Néanmoins, ignorer la violence n’est pas une solution. Simplement parce que notre carapace n’en est pas une. C’est une éponge en réalité. Qui absorbe, absorbe, jusqu’à ce qu’elle vous inonde de remords, de tristesse et de peur. Enfin, il faut tenter de dépasser cette peur d’incompréhension ou de violence à l’égard des gardien·ne·s de la paix ou de cellui qui représente l’institution en question. En effet, il reste primordial que les autorités soient au courant des dysfonctionnements qui existent au sein de la société, et il est primordial pour vous que l’injustice soit punie ou du moins constatée, pour vous aider à avancer et à dépasser l’événement.
Alors que je n’ai moi-même pas réussi à aller voir la police pour les violences dont j’ai été l’objet, je trouve un peu hypocrite en un sens de vous encourager à le faire comme si vous n’aviez pas le choix. Bien entendu qu’au final, vous faites ce que vous voulez. Néanmoins, laissez-moi vous dire tous les remords que j’ai de ne pas y être allé, toute la colère quant à de possibles violences homophobes récidivistes de la part de ces deux hommes et toutes les inquiétudes pour les homosexuels qui pourraient en avoir souffert.

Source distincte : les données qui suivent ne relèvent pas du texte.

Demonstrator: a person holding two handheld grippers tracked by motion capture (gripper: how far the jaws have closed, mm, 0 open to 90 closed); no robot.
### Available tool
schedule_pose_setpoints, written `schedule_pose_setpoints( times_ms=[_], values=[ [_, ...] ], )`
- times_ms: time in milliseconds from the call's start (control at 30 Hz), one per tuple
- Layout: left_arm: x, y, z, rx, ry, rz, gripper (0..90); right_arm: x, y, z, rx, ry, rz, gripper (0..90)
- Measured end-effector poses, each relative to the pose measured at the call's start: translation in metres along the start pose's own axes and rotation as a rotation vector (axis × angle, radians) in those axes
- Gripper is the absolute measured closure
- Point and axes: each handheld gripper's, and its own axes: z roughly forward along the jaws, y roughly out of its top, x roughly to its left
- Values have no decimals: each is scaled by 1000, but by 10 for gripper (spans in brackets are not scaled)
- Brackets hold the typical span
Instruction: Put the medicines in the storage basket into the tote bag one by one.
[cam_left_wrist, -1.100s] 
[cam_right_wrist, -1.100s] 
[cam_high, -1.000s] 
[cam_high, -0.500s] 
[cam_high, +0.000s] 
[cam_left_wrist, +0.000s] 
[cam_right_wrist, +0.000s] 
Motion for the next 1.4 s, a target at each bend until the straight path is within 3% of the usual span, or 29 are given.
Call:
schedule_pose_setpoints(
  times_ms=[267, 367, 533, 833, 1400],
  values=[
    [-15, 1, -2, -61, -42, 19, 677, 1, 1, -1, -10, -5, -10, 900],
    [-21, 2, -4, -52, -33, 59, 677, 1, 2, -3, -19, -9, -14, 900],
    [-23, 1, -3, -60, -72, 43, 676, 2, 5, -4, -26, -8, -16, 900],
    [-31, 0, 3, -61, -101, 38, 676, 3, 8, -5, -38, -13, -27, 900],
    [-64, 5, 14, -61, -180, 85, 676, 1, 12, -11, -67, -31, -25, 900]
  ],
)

Pour autant, il ne faut pas se jeter la pierre et si ces hommes perpétuent leurs actes, ce n’est pas de ma faute. Malgré tout, sachez qu’aujourd’hui j’aurais aimé pouvoir y aller et me plaindre. Me plaindre parce que la violence n’est pas normale à l’égard de la communauté LGBT+, que ce n’est pas acceptable, que les violences ne doivent pas être minimisées ou oubliées.
Ce n’est pas normal, ce n’est pas acceptable, ce n’est pas vivable.